Wednesday, February 7, 2007

Should the State Mandate Another Vaccine?

That's the battle about to take place at the State House sometime this spring. State Senator Richard T. Moore, a Democrat from Uxbridge, has filed legislation, that if passed into law, would require all Massachusetts sixth grade girls to be vaccinated for the Human Papilloma Virus (HPV). HPV is a sexually-transmitted virus that is one of the leading causes of cervical cancer. The American Cancer Society estimates that more than 11,000 cases of cervical cancer will be diagnosed this year. Annually, close to 4,000 women die from cervival cancer. Last year, drug company Merck received FDA approval for Gardasil, the first anti-cancer vaccine in the United States. Gardasil claims to prevent cervival cancer by targeting two of the major strains of HPV. The controversy is that for the vaccine to be effective it must be administered to girls before they become sexually-active, thus the state proposal for sixth graders to be vaccinated.
Earlier this month, the governor of Texas signed into law a bill that would require girls in his state to be vaccinated.
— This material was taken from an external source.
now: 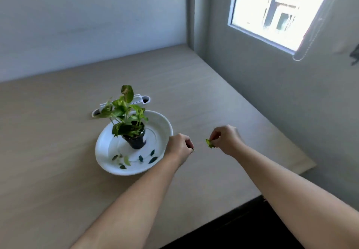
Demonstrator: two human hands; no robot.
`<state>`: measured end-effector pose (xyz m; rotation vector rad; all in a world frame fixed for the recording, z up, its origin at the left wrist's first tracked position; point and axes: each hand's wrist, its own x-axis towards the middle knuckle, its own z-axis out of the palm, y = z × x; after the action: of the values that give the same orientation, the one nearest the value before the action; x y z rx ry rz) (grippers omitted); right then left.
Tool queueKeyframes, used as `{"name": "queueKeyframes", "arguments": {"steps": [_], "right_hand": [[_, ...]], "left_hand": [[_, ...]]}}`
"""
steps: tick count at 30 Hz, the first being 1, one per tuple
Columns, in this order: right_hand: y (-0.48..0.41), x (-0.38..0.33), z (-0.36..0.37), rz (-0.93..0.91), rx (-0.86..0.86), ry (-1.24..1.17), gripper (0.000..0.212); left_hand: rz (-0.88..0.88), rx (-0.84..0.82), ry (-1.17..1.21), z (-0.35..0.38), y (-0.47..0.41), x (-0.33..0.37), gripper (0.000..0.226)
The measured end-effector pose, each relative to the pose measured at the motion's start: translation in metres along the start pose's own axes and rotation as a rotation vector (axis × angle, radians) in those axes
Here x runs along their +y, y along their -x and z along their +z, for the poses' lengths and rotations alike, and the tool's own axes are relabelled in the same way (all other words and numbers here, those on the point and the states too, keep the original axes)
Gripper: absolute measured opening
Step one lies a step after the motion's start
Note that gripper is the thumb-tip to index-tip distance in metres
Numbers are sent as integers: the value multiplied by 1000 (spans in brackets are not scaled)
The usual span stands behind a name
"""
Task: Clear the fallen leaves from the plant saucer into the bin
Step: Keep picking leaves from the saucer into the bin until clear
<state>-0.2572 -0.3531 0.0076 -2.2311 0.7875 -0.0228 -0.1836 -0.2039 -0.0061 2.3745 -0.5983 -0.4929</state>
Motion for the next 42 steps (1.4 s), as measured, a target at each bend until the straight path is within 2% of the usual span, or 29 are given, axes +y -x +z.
{"name": "queueKeyframes", "arguments": {"steps": [7,11,14,18,20,22,25,28,30,35,42], "right_hand": [[80,183,-162,271,287,-18,8],[151,288,-216,489,445,-95,9],[197,351,-221,664,525,-161,9],[237,416,-192,861,563,-255,13],[248,429,-172,893,563,-280,27],[257,471,-142,990,571,-330,35],[261,509,-108,1082,564,-371,26],[253,535,-95,1129,603,-386,6],[244,550,-92,1146,627,-395,8],[235,560,-94,1146,586,-392,27],[242,530,-128,1093,589,-391,17]], "left_hand": [[337,-231,-29,159,15,189,9],[532,-402,-92,258,50,269,11],[624,-572,-173,320,77,304,13],[670,-744,-259,395,98,311,15],[657,-795,-303,415,101,297,15],[674,-904,-377,471,102,280,14],[632,-1017,-469,523,97,256,14],[610,-1028,-471,560,88,246,12],[625,-1021,-460,580,83,244,11],[663,-1114,-468,594,71,254,36],[699,-1041,-473,555,59,280,30]]}}
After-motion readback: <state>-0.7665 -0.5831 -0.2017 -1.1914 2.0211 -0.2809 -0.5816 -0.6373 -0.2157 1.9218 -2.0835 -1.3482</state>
At least a half dozen other states are considering similiar laws, so the Bay State is not alone in pondering this health issue.
While the proposed legislation wouldl allow parents to opt their daughter out of the vaccine for religious reasons, some of the opponents to the legislation feel girls, ages 9-13, are just too young to have a conversation regarding sex and sexually-transmitted diseases.
In the January issue of Bay State Parent, local doctor Karen Sadler, outlined the pros and cons of this new vaccine for parents. You can read her analysis at:
In the December 2006 issue of Bay State Parent, Worcester-based doctor Mark Vining summarized all the new pre-teen vaccines now available, including this one. Read his report at:

Please read both our reports carefully, ponder how it would affect your daughter, call your pediatrician if you have more questions, & then let your state representative & senator know your thoughts.
Parents, not government, should have the final say on this vaccine.